High-bandwidth measurement of low-level prebreakdown currents in liquid dielectrics

Abstract
The development of a measurement system optimized for making low-noise, high-bandwidth measurements of prebreakdown currents in liquid dielectrics under DC stress is described. The system consists of a 90-MHz bandwidth transimpedance amplifier with a 5000-V/A gain, two wideband buffer amplifiers, a 200-Msample/s transient digitizer, and waveform reconstruction software. The system has an overall bandwidth of 65 MHz, including the digitizer, and a minimum detectable current of 300 nA for a signal-to-RMS noise ratio of five. Waveform reconstruction software is used to quadruple the effective sampling rate from 5 ns per point to 1.25 ns per point. Initial experimental results from the use of this measurement system are presented.
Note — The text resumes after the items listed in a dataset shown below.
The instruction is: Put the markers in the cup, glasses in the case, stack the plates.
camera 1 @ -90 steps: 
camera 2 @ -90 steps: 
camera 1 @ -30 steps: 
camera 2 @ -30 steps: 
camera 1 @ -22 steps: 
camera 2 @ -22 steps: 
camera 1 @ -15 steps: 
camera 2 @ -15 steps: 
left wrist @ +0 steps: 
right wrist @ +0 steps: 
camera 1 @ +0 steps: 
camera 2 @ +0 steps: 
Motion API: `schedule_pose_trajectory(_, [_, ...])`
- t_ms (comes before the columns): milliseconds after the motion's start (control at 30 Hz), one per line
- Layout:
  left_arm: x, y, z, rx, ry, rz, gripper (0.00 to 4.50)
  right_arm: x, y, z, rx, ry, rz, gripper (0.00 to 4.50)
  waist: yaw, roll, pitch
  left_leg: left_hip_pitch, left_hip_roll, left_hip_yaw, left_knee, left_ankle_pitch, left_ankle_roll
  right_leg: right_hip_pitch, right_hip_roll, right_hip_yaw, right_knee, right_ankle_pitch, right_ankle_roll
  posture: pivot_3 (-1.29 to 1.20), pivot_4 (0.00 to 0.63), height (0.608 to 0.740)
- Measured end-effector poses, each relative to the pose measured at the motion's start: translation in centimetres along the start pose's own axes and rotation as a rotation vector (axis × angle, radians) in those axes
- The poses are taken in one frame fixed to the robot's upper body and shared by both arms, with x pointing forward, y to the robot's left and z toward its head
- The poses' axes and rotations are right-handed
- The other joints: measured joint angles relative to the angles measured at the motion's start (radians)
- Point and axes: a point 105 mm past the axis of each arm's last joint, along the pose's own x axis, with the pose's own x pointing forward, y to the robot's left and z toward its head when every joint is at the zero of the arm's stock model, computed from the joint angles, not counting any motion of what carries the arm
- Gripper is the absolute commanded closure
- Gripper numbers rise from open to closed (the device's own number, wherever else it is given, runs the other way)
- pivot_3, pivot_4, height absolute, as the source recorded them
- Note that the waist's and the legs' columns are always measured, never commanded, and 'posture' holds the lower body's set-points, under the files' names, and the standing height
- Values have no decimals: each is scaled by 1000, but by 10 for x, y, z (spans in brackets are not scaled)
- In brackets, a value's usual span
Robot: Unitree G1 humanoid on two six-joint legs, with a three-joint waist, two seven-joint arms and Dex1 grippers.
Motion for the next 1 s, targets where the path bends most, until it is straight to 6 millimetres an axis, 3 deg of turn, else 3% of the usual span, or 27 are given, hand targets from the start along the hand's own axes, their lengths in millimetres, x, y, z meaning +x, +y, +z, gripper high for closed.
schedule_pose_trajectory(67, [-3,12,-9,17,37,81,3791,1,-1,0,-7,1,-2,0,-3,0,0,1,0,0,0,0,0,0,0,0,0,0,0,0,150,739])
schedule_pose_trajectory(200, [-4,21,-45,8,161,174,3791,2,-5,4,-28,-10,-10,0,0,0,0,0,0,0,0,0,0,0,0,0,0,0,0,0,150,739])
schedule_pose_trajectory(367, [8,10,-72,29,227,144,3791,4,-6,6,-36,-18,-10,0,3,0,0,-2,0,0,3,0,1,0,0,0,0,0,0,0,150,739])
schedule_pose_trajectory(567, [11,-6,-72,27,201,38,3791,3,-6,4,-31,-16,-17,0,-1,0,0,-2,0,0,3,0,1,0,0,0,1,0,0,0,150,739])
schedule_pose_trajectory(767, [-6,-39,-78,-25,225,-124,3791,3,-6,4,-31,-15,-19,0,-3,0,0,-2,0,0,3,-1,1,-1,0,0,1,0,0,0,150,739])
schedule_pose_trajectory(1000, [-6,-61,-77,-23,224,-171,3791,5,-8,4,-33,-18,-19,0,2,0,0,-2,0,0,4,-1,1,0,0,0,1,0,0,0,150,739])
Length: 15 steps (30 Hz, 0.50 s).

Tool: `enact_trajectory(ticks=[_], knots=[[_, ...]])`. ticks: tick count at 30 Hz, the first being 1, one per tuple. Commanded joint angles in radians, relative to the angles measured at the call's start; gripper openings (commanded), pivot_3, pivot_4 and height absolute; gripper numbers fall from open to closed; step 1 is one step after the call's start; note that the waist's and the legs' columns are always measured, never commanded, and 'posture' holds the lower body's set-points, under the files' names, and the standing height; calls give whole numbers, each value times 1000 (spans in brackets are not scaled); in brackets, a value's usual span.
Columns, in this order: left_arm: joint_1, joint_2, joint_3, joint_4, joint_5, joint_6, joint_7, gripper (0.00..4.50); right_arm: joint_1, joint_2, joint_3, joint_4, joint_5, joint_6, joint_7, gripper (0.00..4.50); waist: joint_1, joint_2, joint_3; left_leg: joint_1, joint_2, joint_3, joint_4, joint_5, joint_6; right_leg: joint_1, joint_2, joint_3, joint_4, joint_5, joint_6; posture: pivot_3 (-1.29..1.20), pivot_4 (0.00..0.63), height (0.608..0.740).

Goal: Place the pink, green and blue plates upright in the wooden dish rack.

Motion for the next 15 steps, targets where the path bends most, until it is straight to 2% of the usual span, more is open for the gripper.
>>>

Prebreakdown currents were measured in hexane using a point-plane electrode geometry with the needle connected to the preamplifier input and either positive or negative high voltage applied to the plane. Pulses with extremely short durations (<8 ns full width at half-maximum amplitude) and amplitudes ranging from tens of microamperes down to near the noise level of the measurement system were observed. The usual pulse shape appears to be the system impulse response, which implies that the current pulses are very fast indeed.